Chromosomal translocations involving the MYC oncogene are a hallmark of Burkitt lymphoma but they are only found in a varying frequency in mature Burkitt-type acute lymphoblastic leukemia (B-ALL). We have investigated samples of 56 sporadic Burkitt leukemia/lymphoma patients for the translocations t(8;14)(q24;q32), t(2;8)(p11;q24) and t(8;22)(q24;q11). Long PCR was used for detecting the immunoglobulin heavy chain (IgH) translocation and cytogenetics and/or fluorescence in situ hybridization for detecting the 'variant' MYC translocations. A total of 29 samples (51.8%) were t(8;14)-positive by long PCR. Approximately one-third had a chromosomal breakpoint in the IgH joining region while the others had breakpoints in the IgH switch regions.
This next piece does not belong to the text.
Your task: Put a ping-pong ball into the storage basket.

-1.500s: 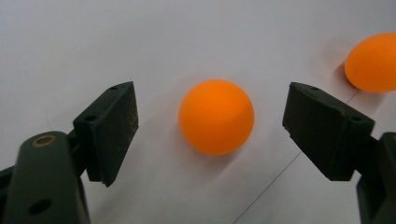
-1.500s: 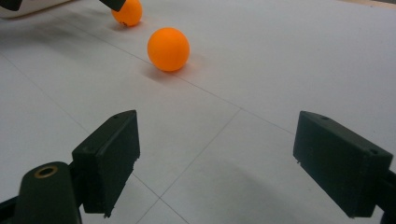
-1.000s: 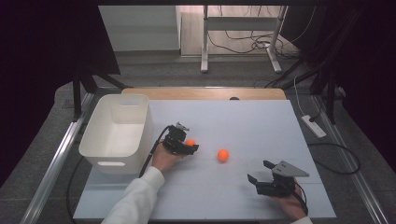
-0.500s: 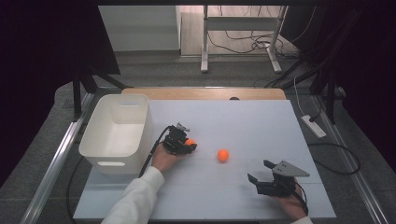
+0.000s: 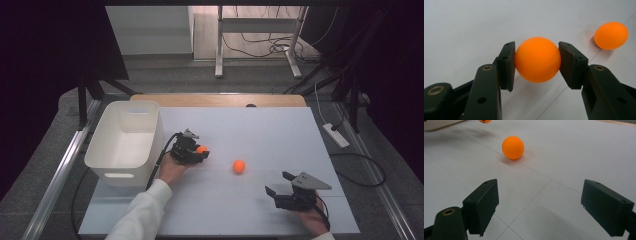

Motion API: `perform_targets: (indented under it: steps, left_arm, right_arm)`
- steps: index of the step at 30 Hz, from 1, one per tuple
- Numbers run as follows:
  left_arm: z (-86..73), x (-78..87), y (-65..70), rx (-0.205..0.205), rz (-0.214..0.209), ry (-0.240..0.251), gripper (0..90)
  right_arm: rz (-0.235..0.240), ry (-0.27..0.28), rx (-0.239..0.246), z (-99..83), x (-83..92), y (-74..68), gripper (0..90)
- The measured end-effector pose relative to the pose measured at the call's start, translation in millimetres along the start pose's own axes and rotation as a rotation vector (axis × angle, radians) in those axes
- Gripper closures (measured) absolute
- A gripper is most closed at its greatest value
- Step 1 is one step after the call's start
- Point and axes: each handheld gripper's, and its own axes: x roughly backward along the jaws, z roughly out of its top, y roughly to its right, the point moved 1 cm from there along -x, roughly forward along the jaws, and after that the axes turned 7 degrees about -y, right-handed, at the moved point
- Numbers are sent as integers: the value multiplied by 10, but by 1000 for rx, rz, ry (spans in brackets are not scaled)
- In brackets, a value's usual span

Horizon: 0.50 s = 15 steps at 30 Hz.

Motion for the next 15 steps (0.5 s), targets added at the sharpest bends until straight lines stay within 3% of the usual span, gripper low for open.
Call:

Among them were two cases with a previously unreported MYC translocation into the IgE switch region. Long PCR was more reliable compared to conventional cytogenetics for detecting the t(8;14). Epstein-Barr virus was detected in high copy number in two (3.6%) t(8;14)-positive cases by real-time quantitative PCR. Human herpesvirus 8 was not detected in any case by nested PCR. A typical L3 or L3-compatible cytomorphology was highly predictive (>80%) but not specific of a MYC translocation. A total of 34 patients were treated according to the GMALL B-ALL therapy protocols and there was no significant difference in overall survival between patients with or without t(8;14).